God blesses churches with many resources – people, time and money – and He expects us to be good stewards with what He provides.

Members tithe on their income to support the operation of the ministry, making it even more important to be good church stewards and manage financial resources responsibly.

So what is the definition of stewardship?  According to dictionary.com, Stewardship is, “the responsible overseeing and protection of something considered worth caring for and preserving”.  In the church, stewardship is the responsible oversight of church funds, property and equipment.

5 Keys to Responsible Church Stewardship

1. Know What You Are Trying to Accomplish

Members tithe on their income to support the operation of the ministry, making it even more important to be good church stewards and manage financial resources responsibly.The first important step to good stewardship is knowing why you exist and what you are trying to accomplish.

This is done by creating a mission, vision and values statement that articulates the purpose of the church and what it hopes to achieve as an organization.

This important first step sets the direction and decision making model for the ministry.

2. Budget Toward the Vision

The next step is to create an annual church budget that funds the vision.

This includes looking at those strategic objectives that require financial support and allocating dollars to support church goals.

For example, if the vision results in a strategy that includes outreach to the poor, dollars should be allocated for the development of an outreach program.

This may include funding for administrative oversight, supplies and marketing materials.

3. Wise Spending Decisions

Spending decisions will be made as dollars are allocated to fund the different strategies of the church and using wisdom in that spending is critical to good stewardship.

A decision model that helps with prioritizing spending is asking the question, is this something we want, need or have-to-have?

In other words, is this something we would like to spend money on that we would like (want) for the strategy, or is this something we want to purchase  that is mission critical (have-to-have) to the success of the strategy.

For example, developing an outreach program may require purchasing equipment and a decision may be made to purchase a new or used piece of equipment.  The goal would be to get the best value for the dollar without sacrificing quality.  It does the church no benefit to buy a used computer that only lasts a year when spending a few more dollars will ensure the computer is around for several years.

4. Accountability for Managing Funds

A church budget guides spending decisions, but it is also important to make sure that those budgeted dollars are spent on those things that it was allocated for.

This requires a budget review process that ensures that monthly spending does not exceed the monthly allocated dollars.

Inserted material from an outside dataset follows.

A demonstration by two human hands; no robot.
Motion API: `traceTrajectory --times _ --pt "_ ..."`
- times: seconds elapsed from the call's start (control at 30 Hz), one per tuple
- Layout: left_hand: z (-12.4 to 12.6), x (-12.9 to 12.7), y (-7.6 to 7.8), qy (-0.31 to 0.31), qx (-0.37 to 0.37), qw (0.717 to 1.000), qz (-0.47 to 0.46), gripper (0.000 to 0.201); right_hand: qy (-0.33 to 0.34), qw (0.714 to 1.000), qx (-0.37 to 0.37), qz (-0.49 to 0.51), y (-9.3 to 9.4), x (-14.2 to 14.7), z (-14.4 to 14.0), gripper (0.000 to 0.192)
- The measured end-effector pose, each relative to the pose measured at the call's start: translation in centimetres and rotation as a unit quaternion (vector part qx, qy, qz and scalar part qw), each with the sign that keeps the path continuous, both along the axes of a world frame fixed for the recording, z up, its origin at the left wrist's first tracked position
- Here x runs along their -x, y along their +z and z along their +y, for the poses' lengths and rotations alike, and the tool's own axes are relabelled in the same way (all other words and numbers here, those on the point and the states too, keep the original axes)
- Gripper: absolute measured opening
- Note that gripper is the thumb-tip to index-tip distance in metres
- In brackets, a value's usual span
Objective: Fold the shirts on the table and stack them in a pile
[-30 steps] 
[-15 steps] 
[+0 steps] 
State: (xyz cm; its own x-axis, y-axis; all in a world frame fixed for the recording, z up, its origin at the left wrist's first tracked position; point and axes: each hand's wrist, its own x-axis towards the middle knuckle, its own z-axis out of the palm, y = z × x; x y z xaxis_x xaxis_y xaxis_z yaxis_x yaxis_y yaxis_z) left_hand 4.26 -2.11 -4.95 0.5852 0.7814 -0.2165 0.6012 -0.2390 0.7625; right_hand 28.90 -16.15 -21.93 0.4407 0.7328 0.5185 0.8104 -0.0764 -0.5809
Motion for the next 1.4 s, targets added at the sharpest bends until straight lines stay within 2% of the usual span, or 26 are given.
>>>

A budget review or finance committee would be the right group to do this.

If there are variances in the budget they should be addressed and reconciled on a monthly basis.  This helps to ensure there are no surprises at the end of the year.

5. Conflict of Interest

Decision making for spending ministry resources should always be made with the best interest of the organization in mind.  This means ensuring that comparisons are made when making large purchases or securing vendor relationships.

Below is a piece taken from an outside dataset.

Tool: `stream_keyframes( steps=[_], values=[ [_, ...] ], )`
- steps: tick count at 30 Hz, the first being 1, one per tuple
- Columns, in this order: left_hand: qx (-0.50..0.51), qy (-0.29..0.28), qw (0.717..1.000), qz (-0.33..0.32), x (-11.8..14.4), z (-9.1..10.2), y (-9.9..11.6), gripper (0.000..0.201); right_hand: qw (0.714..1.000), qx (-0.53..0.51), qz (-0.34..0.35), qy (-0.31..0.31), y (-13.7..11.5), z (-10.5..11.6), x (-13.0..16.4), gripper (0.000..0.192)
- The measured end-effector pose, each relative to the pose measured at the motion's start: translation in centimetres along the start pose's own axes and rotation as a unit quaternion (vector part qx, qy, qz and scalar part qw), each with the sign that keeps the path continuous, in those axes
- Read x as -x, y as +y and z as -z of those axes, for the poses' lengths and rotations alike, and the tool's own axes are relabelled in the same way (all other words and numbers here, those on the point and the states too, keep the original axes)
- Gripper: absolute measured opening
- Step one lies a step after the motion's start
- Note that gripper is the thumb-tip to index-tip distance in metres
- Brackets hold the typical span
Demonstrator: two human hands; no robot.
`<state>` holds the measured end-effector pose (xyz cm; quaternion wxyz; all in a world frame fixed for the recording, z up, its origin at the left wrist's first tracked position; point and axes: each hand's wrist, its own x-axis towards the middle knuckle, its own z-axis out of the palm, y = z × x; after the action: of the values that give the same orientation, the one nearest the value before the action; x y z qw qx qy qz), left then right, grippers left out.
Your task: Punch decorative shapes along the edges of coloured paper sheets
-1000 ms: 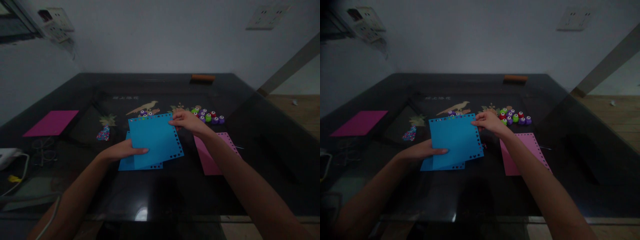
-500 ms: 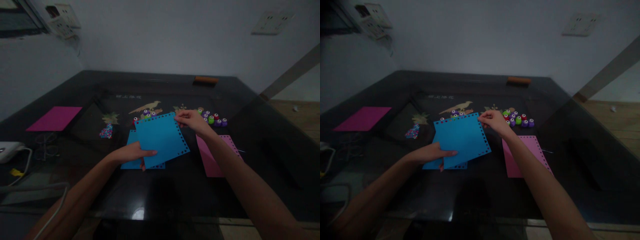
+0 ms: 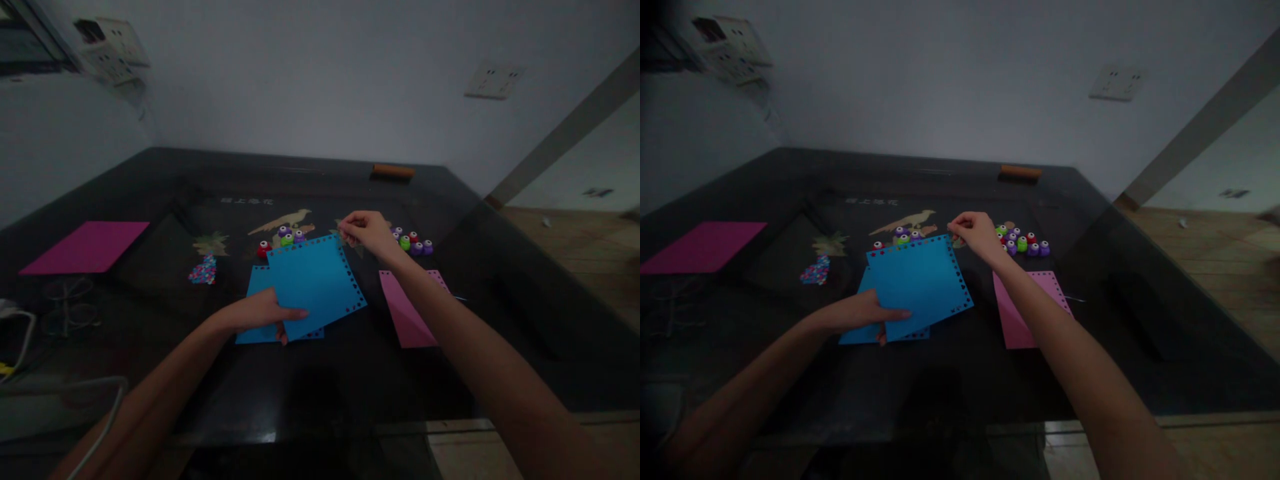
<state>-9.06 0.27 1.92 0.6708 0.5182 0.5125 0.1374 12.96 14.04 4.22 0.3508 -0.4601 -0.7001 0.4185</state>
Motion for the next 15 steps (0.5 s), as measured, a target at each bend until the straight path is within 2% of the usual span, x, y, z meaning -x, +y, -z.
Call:
stream_keyframes(
  steps=[5, 9, 15],
  values=[
    [-0.013, -0.019, 1.000, 0.005, 0.2, -0.2, 0.3, 0.035, 0.993, 0.099, 0.059, -0.022, -1.4, -0.8, -2.4, 0.010],
    [-0.027, -0.031, 0.999, 0.006, 0.2, -0.3, 0.3, 0.038, 0.973, 0.206, 0.091, -0.045, -2.8, -2.5, -4.1, 0.011],
    [-0.022, -0.053, 0.998, -0.008, 0.2, -0.7, 0.4, 0.042, 0.938, 0.318, 0.086, -0.108, -3.5, -5.5, -5.8, 0.014]
  ],
)
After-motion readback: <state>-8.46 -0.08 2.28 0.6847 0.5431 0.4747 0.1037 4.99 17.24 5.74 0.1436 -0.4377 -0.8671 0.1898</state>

A good rule of thumb is to get three bids and choose the vendor with the best quality for the price.  Cheapest isn’t always better if the product or service is inferior.  Allowing family, friends and members to bid is ok as long as vendor negotiations and decisions are made in the best interest of the church – not the friend.

Every organization should be good stewards with the resources they have but the church needs to be held to an even higher standard since they resources they are given are from the sacrifice of their members.  This is God’s money and we need to never lose sight of that fact.